**PROBLEM**
Every entry that follows must be written out exactly, apart from its pictures.

**ENTRIES PROVIDED**
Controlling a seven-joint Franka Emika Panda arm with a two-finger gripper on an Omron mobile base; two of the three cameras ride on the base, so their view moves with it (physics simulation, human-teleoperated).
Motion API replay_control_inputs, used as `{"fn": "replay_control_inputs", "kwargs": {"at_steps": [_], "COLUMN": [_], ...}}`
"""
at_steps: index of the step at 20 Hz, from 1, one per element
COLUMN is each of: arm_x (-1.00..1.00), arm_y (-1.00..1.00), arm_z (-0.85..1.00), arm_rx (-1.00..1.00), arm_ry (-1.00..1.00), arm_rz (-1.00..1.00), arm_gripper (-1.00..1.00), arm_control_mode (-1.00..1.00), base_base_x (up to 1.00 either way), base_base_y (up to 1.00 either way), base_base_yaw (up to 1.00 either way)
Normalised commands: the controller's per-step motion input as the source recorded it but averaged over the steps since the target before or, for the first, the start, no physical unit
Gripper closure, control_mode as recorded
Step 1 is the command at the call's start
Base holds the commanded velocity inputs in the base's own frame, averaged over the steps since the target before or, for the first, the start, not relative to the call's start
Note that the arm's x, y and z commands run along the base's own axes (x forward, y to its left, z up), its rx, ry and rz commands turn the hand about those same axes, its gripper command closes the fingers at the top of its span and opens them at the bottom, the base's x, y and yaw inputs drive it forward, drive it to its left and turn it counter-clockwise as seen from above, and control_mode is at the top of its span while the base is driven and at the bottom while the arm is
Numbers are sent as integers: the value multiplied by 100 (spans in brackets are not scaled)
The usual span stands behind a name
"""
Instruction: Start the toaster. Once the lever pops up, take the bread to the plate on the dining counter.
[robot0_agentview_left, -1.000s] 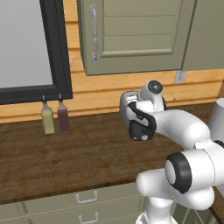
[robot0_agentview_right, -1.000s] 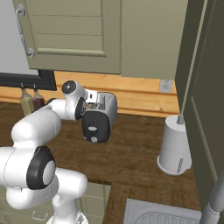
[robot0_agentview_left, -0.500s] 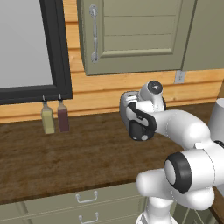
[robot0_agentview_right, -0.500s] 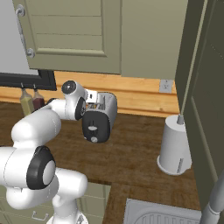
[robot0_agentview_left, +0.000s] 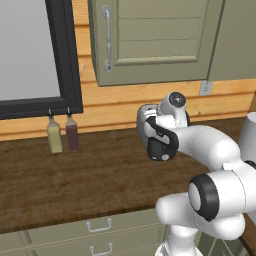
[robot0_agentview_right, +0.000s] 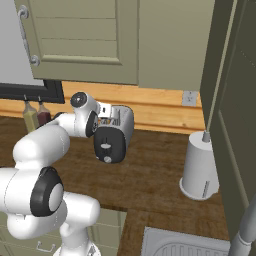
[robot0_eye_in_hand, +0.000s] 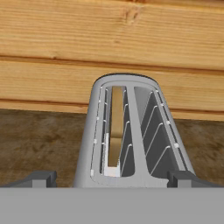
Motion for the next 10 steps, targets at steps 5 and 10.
{"fn": "replay_control_inputs", "kwargs": {"at_steps": [5,10], "arm_x": [0,0], "arm_y": [0,0], "arm_z": [0,0], "arm_rx": [0,0], "arm_ry": [0,0], "arm_rz": [0,0], "arm_gripper": [-100,-100], "arm_control_mode": [-100,-100], "base_base_x": [0,0], "base_base_y": [0,0], "base_base_yaw": [0,0]}}
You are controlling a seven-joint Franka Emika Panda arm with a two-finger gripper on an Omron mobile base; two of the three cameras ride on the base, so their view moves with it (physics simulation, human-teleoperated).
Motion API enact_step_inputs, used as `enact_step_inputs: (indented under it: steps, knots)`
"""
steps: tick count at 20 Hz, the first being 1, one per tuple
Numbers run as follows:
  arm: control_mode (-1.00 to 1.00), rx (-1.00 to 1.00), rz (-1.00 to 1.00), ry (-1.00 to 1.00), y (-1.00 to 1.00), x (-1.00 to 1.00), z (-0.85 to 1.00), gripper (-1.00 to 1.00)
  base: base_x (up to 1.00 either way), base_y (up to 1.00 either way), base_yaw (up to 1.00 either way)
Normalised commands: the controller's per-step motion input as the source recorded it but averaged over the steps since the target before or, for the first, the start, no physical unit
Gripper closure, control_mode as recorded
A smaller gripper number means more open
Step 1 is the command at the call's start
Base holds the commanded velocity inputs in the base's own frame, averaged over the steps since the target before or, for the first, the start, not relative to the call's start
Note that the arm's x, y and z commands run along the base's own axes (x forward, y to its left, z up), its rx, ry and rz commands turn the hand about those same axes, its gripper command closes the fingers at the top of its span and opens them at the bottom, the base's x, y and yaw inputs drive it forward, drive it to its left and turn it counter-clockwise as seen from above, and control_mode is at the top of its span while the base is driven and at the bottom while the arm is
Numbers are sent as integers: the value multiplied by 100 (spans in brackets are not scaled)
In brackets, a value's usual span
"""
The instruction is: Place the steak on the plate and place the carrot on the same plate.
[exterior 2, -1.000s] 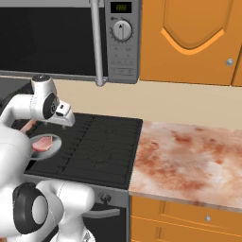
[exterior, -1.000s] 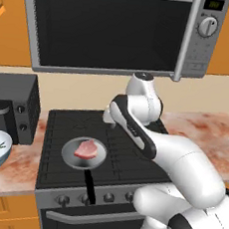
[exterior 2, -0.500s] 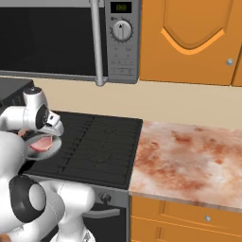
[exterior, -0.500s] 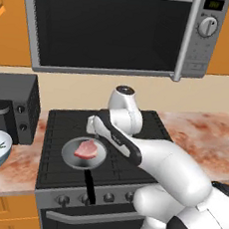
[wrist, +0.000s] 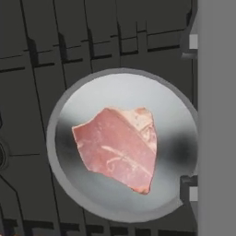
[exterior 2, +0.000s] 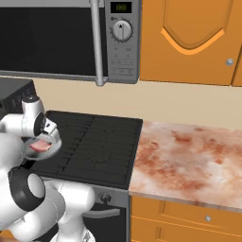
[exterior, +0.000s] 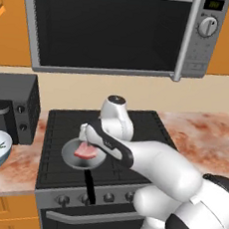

**EXERCISE ANSWER**
Controlling a seven-joint Franka Emika Panda arm with a two-finger gripper on an Omron mobile base; two of the three cameras ride on the base, so their view moves with it (physics simulation, human-teleoperated).
Motion API replay_control_inputs, used as `{"fn": "replay_control_inputs", "kwargs": {"at_steps": [_], "COLUMN": [_], ...}}`
"""
at_steps: index of the step at 20 Hz, from 1, one per element
COLUMN is each of: arm_x (-1.00..1.00), arm_y (-1.00..1.00), arm_z (-0.85..1.00), arm_rx (-1.00..1.00), arm_ry (-1.00..1.00), arm_rz (-1.00..1.00), arm_gripper (-1.00..1.00), arm_control_mode (-1.00..1.00), base_base_x (up to 1.00 either way), base_base_y (up to 1.00 either way), base_base_yaw (up to 1.00 either way)
Normalised commands: the controller's per-step motion input as the source recorded it but averaged over the steps since the target before or, for the first, the start, no physical unit
Gripper closure, control_mode as recorded
Step 1 is the command at the call's start
Base holds the commanded velocity inputs in the base's own frame, averaged over the steps since the target before or, for the first, the start, not relative to the call's start
Note that the arm's x, y and z commands run along the base's own axes (x forward, y to its left, z up), its rx, ry and rz commands turn the hand about those same axes, its gripper command closes the fingers at the top of its span and opens them at the bottom, the base's x, y and yaw inputs drive it forward, drive it to its left and turn it counter-clockwise as seen from above, and control_mode is at the top of its span while the base is driven and at the bottom while the arm is
Numbers are sent as integers: the value multiplied by 100 (spans in brackets are not scaled)
The usual span stands behind a name
"""
Instruction: Start the toaster. Once the lever pops up, take the bread to the plate on the dining counter.
[robot0_agentview_left, -1.000s] 
[robot0_agentview_right, -1.000s] 
[robot0_agentview_left, -0.500s] 
[robot0_agentview_right, -0.500s] 
[robot0_agentview_left, +0.000s] 
[robot0_agentview_right, +0.000s] 
[robot0_eye_in_hand, +0.000s] 
Motion for the next 10 steps, targets at steps 5 and 10.
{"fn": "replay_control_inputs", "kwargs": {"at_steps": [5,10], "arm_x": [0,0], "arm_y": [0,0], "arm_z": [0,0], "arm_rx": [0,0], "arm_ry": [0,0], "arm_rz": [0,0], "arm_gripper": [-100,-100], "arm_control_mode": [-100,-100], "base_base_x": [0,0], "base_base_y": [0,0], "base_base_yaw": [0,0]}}
You are controlling a seven-joint Franka Emika Panda arm with a two-finger gripper on an Omron mobile base; two of the three cameras ride on the base, so their view moves with it (physics simulation, human-teleoperated).
Motion API enact_step_inputs, used as `enact_step_inputs: (indented under it: steps, knots)`
"""
steps: tick count at 20 Hz, the first being 1, one per tuple
Numbers run as follows:
  arm: control_mode (-1.00 to 1.00), rx (-1.00 to 1.00), rz (-1.00 to 1.00), ry (-1.00 to 1.00), y (-1.00 to 1.00), x (-1.00 to 1.00), z (-0.85 to 1.00), gripper (-1.00 to 1.00)
  base: base_x (up to 1.00 either way), base_y (up to 1.00 either way), base_yaw (up to 1.00 either way)
Normalised commands: the controller's per-step motion input as the source recorded it but averaged over the steps since the target before or, for the first, the start, no physical unit
Gripper closure, control_mode as recorded
A smaller gripper number means more open
Step 1 is the command at the call's start
Base holds the commanded velocity inputs in the base's own frame, averaged over the steps since the target before or, for the first, the start, not relative to the call's start
Note that the arm's x, y and z commands run along the base's own axes (x forward, y to its left, z up), its rx, ry and rz commands turn the hand about those same axes, its gripper command closes the fingers at the top of its span and opens them at the bottom, the base's x, y and yaw inputs drive it forward, drive it to its left and turn it counter-clockwise as seen from above, and control_mode is at the top of its span while the base is driven and at the bottom while the arm is
Numbers are sent as integers: the value multiplied by 100 (spans in brackets are not scaled)
In brackets, a value's usual span
"""
The instruction is: Place the steak on the plate and place the carrot on the same plate.
[exterior 2, -1.000s] 
[exterior, -1.000s] 
[exterior 2, -0.500s] 
[exterior, -0.500s] 
[wrist, +0.000s] 
[exterior 2, +0.000s] 
[exterior, +0.000s] 

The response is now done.